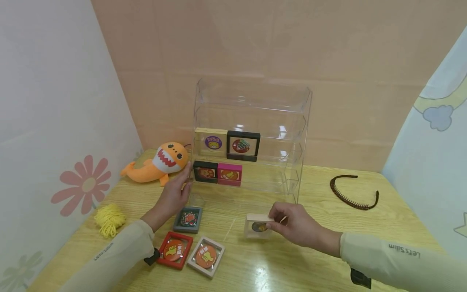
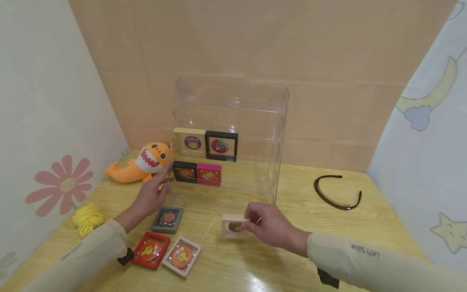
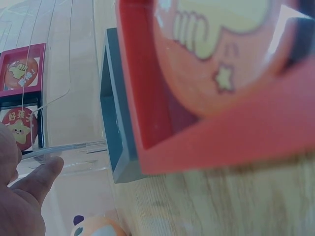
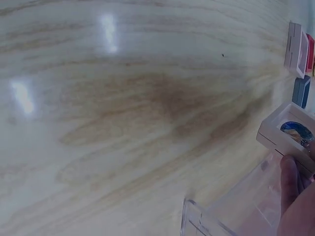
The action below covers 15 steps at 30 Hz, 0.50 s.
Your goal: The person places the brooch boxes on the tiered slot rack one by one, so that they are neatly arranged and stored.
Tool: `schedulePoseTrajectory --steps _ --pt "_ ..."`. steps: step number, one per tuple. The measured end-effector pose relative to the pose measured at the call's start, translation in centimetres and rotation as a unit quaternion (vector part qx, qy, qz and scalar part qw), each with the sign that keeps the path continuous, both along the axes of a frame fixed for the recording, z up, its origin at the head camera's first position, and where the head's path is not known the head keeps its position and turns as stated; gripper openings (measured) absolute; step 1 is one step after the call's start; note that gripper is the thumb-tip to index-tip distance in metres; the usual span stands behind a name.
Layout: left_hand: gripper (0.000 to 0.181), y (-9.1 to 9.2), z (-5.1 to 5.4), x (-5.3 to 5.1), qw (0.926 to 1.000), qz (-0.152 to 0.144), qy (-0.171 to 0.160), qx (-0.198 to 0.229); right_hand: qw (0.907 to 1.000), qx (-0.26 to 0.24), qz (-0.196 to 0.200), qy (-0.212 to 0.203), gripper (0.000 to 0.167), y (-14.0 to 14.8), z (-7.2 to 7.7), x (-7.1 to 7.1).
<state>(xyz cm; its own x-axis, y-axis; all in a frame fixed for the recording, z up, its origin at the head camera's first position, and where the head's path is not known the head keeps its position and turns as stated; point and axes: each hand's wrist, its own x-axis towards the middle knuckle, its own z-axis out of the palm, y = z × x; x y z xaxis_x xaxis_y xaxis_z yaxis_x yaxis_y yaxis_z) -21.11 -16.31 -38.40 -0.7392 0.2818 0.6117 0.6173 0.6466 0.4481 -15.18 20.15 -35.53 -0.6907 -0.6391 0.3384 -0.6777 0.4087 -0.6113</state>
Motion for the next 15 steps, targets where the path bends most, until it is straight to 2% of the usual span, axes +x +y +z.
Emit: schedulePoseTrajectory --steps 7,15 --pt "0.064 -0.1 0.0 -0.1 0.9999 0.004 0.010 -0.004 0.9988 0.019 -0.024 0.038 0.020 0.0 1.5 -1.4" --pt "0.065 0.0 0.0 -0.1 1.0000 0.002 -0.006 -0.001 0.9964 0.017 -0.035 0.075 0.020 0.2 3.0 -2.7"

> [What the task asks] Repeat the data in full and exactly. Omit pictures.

> [Task response]
The action below covers 15 steps at 30 Hz, 0.50 s.
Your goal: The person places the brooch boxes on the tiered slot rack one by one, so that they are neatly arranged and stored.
Tool: `schedulePoseTrajectory --steps _ --pt "_ ..."`. steps: step number, one per tuple. The measured end-effector pose relative to the pose measured at the call's start, translation in centimetres and rotation as a unit quaternion (vector part qx, qy, qz and scalar part qw), each with the sign that keeps the path continuous, both along the axes of a frame fixed for the recording, z up, its origin at the head camera's first position, and where the head's path is not known the head keeps its position and turns as stated; gripper openings (measured) absolute; step 1 is one step after the call's start; note that gripper is the thumb-tip to index-tip distance in metres; the usual span stands behind a name.
Layout: left_hand: gripper (0.000 to 0.181), y (-9.1 to 9.2), z (-5.1 to 5.4), x (-5.3 to 5.1), qw (0.926 to 1.000), qz (-0.152 to 0.144), qy (-0.171 to 0.160), qx (-0.198 to 0.229); right_hand: qw (0.907 to 1.000), qx (-0.26 to 0.24), qz (-0.196 to 0.200), qy (-0.212 to 0.203), gripper (0.000 to 0.167), y (-14.0 to 14.8), z (-7.2 to 7.7), x (-7.1 to 7.1).
<state>(xyz cm; its own x-axis, y-axis; all in a frame fixed for the recording, z up, its origin at the head camera's first position, and where the head's path is not known the head keeps its position and turns as stated; point and axes: each hand's wrist, its own x-axis towards the middle knuckle, its own z-axis out of the palm, y = z × x; x y z xaxis_x xaxis_y xaxis_z yaxis_x yaxis_y yaxis_z) -21.11 -16.31 -38.40 -0.7392 0.2818 0.6117 0.6173 0.6466 0.4481 -15.18 20.15 -35.53 -0.6907 -0.6391 0.3384 -0.6777 0.4087 -0.6113</state>
Motion for the next 15 steps, targets where the path bends most, until it is straight to 2% of the usual span, axes +x +y +z.
Emit: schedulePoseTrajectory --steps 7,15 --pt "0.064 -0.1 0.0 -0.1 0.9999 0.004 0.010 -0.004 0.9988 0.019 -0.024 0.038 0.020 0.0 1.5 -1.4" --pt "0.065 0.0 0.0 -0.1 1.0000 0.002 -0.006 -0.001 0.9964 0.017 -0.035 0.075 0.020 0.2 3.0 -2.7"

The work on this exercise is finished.